Not too sure about those essential oils.
You risk covering up the pheromones that are so important in the well-ordered running of the hive.

Varroa in drone cells. Its not so much how many of them in any cell. (That is more a measure of how long the cell has been capped.) What is important is what proportion of drone cells have mites in them.

Do take a good look at the "Managing Varroa" booklet (linked previously).
Though MAQS is too new to feature (formic does).


I was touring colonies with the Seasonal Bee Inspector today, and one had rather a lot of DWV.
The Inspector suggested treatment with Apistan/Bayvarol.
Now I don't really like those chemical products is that they leave residues in the wax.
However, if you were going to do a shook swarm (putting them on fresh wax), then such a treatment might be a very good preliminary.

A simple shook swarm on its own doesn't deal with all the varroa. Any phoretic (out of the cells) mites will be carried into the new home.
Hence (for varroa) it is usually followed up using a couple of bait combs.
And that wouldn't be possible in a fresh TBH.
Hence my previous suggestion of Apistan/Bayvarol before the shook swarm, but do check that it is having an effect (heavy varroa drop) and thus that your mites are not resistant, before doing the shook swarm. And the take the old wax out of beekeeping, making candles or polish from it.
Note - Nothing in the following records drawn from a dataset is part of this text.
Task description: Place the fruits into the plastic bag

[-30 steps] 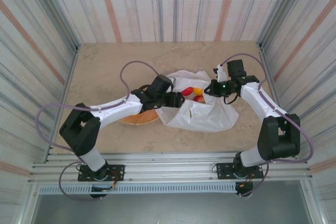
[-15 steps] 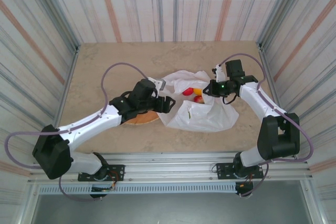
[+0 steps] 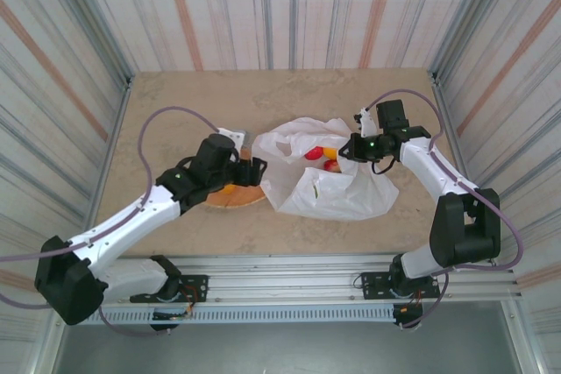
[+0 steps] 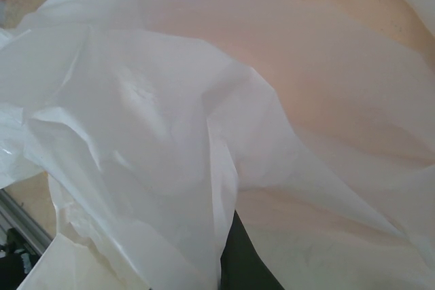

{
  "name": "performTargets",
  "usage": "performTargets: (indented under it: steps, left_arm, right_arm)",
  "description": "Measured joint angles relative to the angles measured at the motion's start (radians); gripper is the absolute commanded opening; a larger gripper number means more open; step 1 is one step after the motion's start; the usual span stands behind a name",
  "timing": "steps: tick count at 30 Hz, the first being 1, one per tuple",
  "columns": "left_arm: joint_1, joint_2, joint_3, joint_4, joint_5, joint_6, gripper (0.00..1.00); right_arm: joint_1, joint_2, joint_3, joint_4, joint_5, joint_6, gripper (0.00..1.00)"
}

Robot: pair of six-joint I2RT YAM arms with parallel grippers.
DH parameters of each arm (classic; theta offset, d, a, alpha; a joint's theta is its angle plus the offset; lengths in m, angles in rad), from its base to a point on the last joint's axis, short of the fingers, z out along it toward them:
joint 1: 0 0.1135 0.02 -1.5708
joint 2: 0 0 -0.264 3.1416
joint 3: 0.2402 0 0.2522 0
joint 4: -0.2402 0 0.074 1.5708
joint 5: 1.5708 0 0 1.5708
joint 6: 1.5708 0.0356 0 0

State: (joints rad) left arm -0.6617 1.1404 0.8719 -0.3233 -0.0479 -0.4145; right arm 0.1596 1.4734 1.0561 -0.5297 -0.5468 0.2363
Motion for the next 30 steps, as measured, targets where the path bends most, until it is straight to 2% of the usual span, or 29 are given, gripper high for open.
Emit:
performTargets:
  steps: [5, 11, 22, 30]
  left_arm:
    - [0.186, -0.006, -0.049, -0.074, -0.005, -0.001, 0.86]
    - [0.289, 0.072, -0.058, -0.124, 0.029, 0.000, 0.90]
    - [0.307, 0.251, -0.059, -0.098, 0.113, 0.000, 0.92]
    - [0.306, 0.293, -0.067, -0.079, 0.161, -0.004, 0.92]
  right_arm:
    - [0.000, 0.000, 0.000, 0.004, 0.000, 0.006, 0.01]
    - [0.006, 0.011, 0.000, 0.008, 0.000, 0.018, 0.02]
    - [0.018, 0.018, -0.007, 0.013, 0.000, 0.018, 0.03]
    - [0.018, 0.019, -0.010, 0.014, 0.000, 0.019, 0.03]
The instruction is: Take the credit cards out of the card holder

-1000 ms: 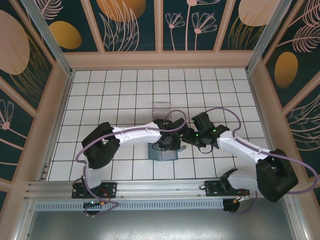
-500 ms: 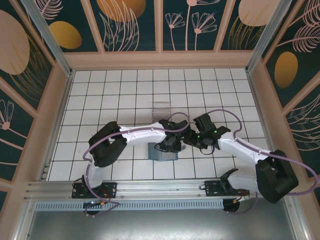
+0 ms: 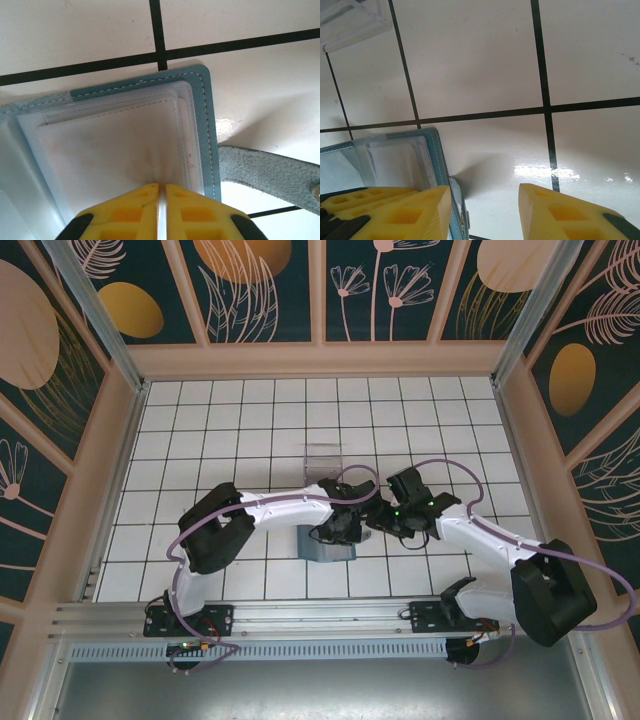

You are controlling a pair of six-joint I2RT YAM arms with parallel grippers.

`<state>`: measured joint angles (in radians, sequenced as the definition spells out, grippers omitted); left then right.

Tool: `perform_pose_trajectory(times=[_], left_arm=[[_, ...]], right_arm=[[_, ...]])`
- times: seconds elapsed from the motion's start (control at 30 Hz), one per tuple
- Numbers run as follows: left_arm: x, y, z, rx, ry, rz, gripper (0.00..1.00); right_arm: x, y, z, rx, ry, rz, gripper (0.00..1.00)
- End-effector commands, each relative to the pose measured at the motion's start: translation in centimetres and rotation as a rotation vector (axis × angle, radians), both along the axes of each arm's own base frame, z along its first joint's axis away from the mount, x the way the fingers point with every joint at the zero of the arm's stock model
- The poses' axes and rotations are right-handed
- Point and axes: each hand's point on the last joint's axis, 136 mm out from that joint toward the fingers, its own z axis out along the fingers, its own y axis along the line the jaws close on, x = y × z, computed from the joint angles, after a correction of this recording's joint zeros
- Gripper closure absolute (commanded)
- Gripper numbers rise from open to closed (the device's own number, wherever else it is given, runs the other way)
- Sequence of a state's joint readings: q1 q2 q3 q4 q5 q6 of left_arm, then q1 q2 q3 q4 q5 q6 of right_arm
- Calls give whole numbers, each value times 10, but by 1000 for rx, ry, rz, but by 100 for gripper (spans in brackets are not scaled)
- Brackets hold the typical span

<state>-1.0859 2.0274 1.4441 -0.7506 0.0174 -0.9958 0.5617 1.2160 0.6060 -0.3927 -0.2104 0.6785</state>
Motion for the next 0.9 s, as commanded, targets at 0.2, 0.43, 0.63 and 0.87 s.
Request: perform_pose_trajectory(times=[0.2,0.43,0.63,0.87], left_arm=[[-3,9,1,44,-3,-6,85],[-2,9,9,40,-7,-7,69],[-4,9,3,47,4,-13,63],[-7,16,-5,78,15,-13,64]], right_arm=[[0,-2,3,12,-18,-1,59],[0,-2,5,16,-19,-4,59],[0,-2,5,16,-20,-4,59],[-1,-2,4,17,-17,-7,59]])
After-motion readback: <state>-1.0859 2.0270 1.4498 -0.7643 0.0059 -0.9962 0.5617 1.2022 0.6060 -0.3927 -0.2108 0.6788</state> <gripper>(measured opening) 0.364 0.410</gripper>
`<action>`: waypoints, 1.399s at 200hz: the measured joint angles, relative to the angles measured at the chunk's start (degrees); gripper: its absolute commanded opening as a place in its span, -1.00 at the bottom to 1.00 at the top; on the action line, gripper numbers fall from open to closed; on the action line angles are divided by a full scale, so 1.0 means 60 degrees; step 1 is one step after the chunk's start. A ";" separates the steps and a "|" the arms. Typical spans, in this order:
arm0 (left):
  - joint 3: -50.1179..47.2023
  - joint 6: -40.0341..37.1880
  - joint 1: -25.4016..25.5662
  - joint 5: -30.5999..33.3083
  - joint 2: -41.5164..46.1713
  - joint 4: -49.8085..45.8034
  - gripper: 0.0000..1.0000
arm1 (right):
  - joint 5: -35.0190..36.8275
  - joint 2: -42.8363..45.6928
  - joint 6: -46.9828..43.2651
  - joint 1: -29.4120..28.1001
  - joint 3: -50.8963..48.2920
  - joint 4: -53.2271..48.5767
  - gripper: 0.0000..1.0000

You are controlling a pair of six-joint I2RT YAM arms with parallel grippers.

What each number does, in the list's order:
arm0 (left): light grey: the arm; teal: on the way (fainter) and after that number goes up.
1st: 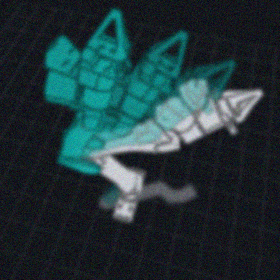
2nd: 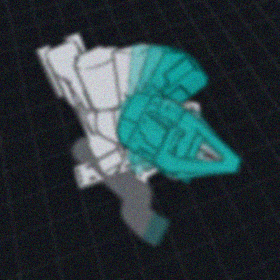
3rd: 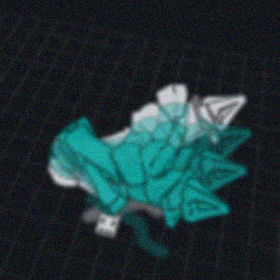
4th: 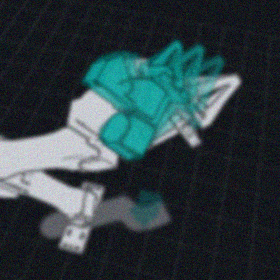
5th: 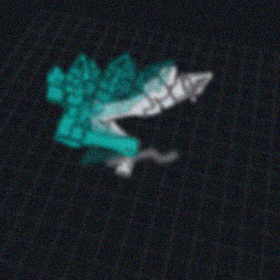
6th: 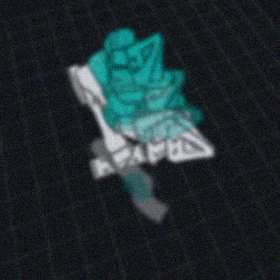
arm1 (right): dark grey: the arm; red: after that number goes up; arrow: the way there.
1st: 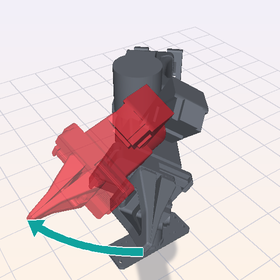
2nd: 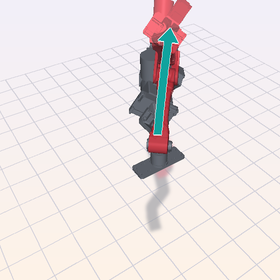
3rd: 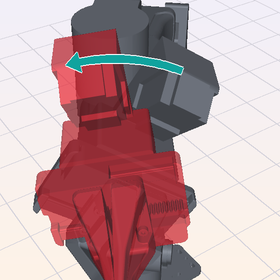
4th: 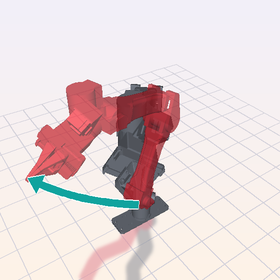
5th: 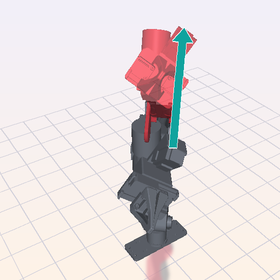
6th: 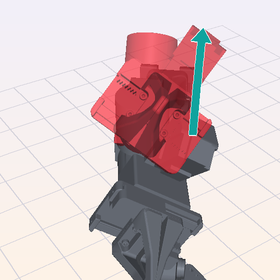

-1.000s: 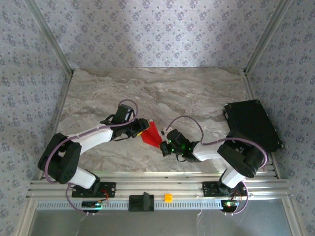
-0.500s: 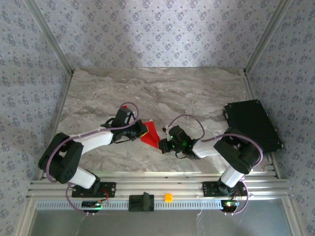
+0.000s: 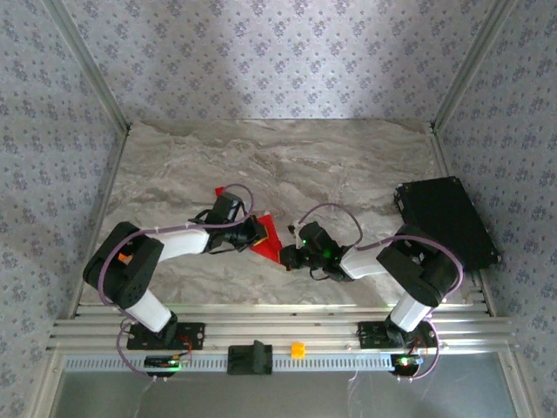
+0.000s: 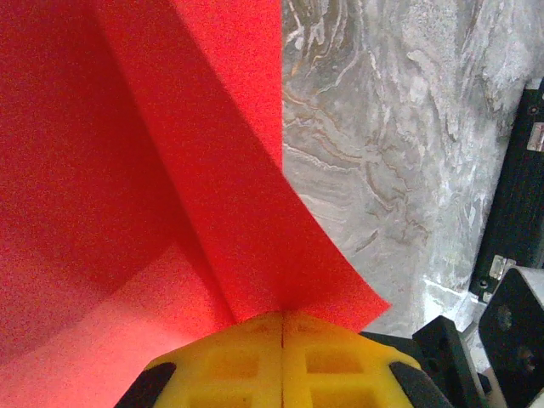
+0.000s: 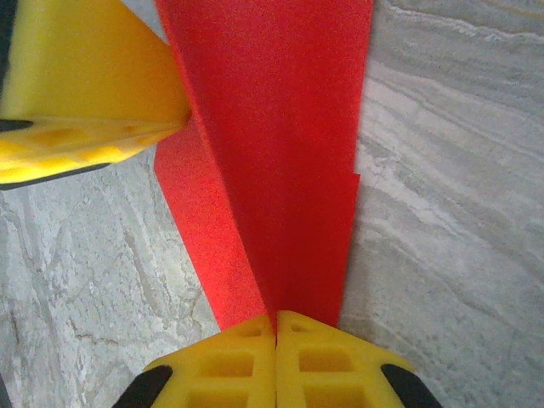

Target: Fold a paper plane with a square sheet of paper (pick it up from the middle)

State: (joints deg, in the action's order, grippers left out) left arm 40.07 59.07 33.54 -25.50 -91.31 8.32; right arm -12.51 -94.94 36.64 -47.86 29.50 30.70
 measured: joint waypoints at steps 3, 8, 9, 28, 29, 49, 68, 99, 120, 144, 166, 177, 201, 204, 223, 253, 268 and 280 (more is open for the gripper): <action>0.0011 0.0000 0.0000 0.0000 0.0000 0.0007 -0.86 | -0.0004 0.0000 0.0000 0.0000 0.0000 0.0000 -0.82; 0.0036 0.0004 0.0000 0.0000 -0.0011 0.0015 -0.86 | -0.0004 0.0000 0.0000 0.0000 0.0000 0.0000 -0.81; 0.0047 0.0004 0.0000 0.0000 -0.0011 0.0015 -0.86 | -0.0004 0.0000 0.0000 0.0000 0.0000 0.0000 -0.81; 0.0197 0.0022 0.0004 0.0000 -0.0109 0.0091 -0.86 | -0.0025 0.0000 0.0000 0.0000 0.0004 -0.0004 -0.80; 0.0200 0.0022 0.0004 0.0000 -0.0113 0.0091 -0.86 | -0.0025 0.0000 0.0000 0.0000 0.0004 -0.0004 -0.80; 0.0280 0.0022 0.0004 0.0000 -0.0178 0.0124 -0.86 | -0.0029 0.0000 0.0000 0.0000 0.0004 -0.0007 -0.83; 0.0280 0.0022 0.0022 0.0000 -0.0197 0.0120 -0.86 | -0.0029 0.0000 -0.0004 0.0004 0.0015 -0.0033 -0.86; 0.0306 0.0022 0.0058 0.0004 -0.0306 0.0120 -0.86 | -0.0062 0.0000 -0.0004 0.0018 0.0062 -0.0117 -0.87; 0.0317 0.0022 0.0058 0.0007 -0.0382 0.0120 -0.86 | -0.0066 -0.0011 -0.0004 0.0018 0.0066 -0.0117 -0.88; 0.0317 0.0022 0.0058 0.0047 -0.0466 0.0117 -0.86 | -0.0066 -0.0011 -0.0004 0.0018 0.0066 -0.0113 -0.92; 0.0317 0.0022 0.0113 0.0120 -0.0517 0.0124 -0.86 | -0.0069 -0.0018 -0.0004 0.0018 0.0066 -0.0109 -0.94; 0.0317 0.0022 0.0168 0.0153 -0.0557 0.0127 -0.86 | -0.0073 -0.0022 -0.0004 0.0018 0.0066 -0.0106 -0.96; 0.0317 0.0025 0.0226 0.0251 -0.0623 0.0124 -0.85 | -0.0127 -0.0047 -0.0004 0.0040 0.0069 -0.0076 -1.00; 0.0317 0.0029 0.0226 0.0255 -0.0623 0.0127 -0.85 | -0.0138 -0.0047 -0.0004 0.0047 0.0069 -0.0076 -1.00; 0.0317 0.0029 0.0229 0.0335 -0.0627 0.0127 -0.85 | -0.0215 -0.0062 -0.0004 0.0080 0.0073 -0.0073 -1.00; 0.0317 0.0047 0.0226 0.0437 -0.0783 0.0153 -0.86 | -0.0328 -0.0066 -0.0004 0.0124 0.0076 -0.0073 -1.00; 0.0317 0.0069 0.0233 0.0481 -0.0838 0.0153 -0.86 | -0.0364 -0.0076 -0.0004 0.0142 0.0080 -0.0069 -1.00; 0.0328 0.0073 0.0237 0.0510 -0.0841 0.0149 -0.86 | -0.0419 -0.0084 -0.0004 0.0160 0.0091 -0.0076 -1.00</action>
State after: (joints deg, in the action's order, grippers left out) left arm 42.04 59.51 34.96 -22.44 -96.36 9.21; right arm -15.03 -95.44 36.62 -46.89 30.04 30.24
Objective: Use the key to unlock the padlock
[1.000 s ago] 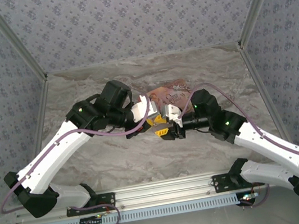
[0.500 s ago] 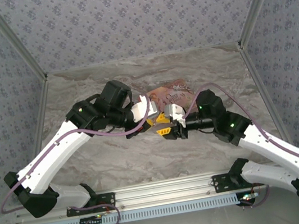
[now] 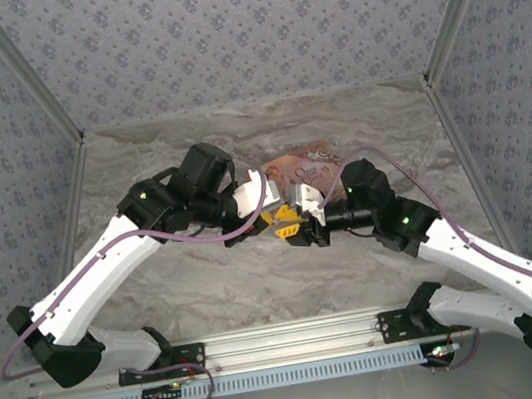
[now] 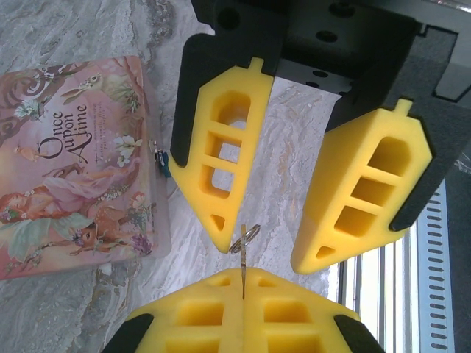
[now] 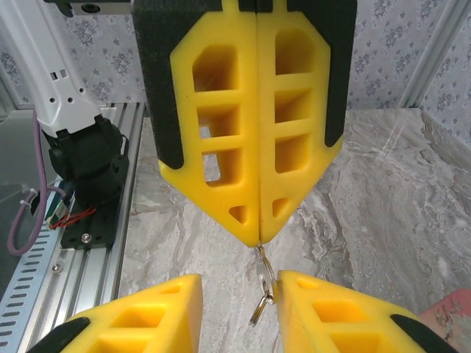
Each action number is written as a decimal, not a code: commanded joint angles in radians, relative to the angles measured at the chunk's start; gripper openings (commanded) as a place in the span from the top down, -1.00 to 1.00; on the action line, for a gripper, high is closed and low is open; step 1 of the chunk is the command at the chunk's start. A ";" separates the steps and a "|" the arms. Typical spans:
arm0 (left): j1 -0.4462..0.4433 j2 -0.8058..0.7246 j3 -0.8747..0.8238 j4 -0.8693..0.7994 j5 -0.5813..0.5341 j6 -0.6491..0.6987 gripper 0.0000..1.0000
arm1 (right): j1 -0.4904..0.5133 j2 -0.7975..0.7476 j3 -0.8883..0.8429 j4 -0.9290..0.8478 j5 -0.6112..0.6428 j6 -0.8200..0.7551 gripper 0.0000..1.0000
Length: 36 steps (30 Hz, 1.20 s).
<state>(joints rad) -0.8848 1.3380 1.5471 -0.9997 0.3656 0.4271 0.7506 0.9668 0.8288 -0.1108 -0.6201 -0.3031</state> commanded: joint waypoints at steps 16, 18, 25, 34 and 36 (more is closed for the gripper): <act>-0.003 -0.019 -0.013 -0.010 -0.017 0.022 1.00 | -0.006 0.001 0.006 -0.024 -0.012 0.000 0.56; -0.002 -0.019 -0.014 -0.010 -0.016 0.022 1.00 | -0.007 0.002 0.004 -0.024 -0.010 0.002 0.56; -0.002 -0.021 -0.009 -0.011 -0.016 0.024 1.00 | -0.008 0.007 0.006 -0.028 -0.008 0.000 0.66; -0.003 -0.024 -0.008 -0.010 -0.019 0.027 1.00 | -0.008 0.012 0.000 -0.036 -0.007 -0.001 0.65; -0.002 -0.023 -0.007 -0.010 -0.019 0.026 1.00 | -0.008 0.012 0.000 -0.036 -0.010 0.000 0.64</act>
<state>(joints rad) -0.8848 1.3373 1.5341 -1.0042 0.3618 0.4309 0.7441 0.9752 0.8288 -0.1165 -0.6170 -0.3035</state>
If you are planning to shook swarm them into the TBH, then chemical treatment before (rather than after) would make a deal of sense.
 
I vapiorize routely vaporize through the summer as the cost is low. For a few hives why not try MAQS strips all the large suppliers stock them.
 
I vapiorize routely vaporize through the summer as the cost is low. For a few hives why not try MAQS strips all the large suppliers stock them.

It is close to an ideal test for MAQS.

But one major problem is that the OP doesn't have "a few hives". Profile shows just one. So increase the 'risk aversion' factor ...
 
Shook swarm

IMHO is the best (non chemical) method of removing the most amount of varroa in one hit. If you have a reasonable sized colony and there is a nectar flow on in your area at the time they will draw out most of the frames very quickly, the queen would lay up several frames very quickly and the colony would in time be stronger and healthier as a result as you will of removed all the wax tainted with pesticides and any residues of chemical treatments given to the colony at the same time.

A regional bee inspector said at our association meeting several years ago "If everyone in the country performed a shook swarm on every colony in the UK in Spring over the same weekend varroa numbers would not recover again to warrant needing to use chemical treatments until the following year"

Again IMHO some beekeepers get too hung up on the break in the brood rearing that it puts them off from shook swarming without thinking about the bigger picture and obvious benefits to the colony in the long term.
 
Gloomy answer I know, but anything we have ever seen which is already full of deformed wing workers (and if you look closely it will be more than just wings) and 5 to 10 mites in drone cells indicates the colony may already be beyond the point of no return.

Have you looked in any worker brood? The rate there is critical. If it is in most cells you will find saving the colony a challenge. If it is merely sporadic then you might have a chance. If the colony is very strong then shook swarming is OK, but if it is less than say seven bars of bees, and a significant proportion are already with DWV, it will tumble in strength very fast after shook swarming and prior to first brood hatch. As its your only colony you may feel you have no alternative to giving it a try. Good luck.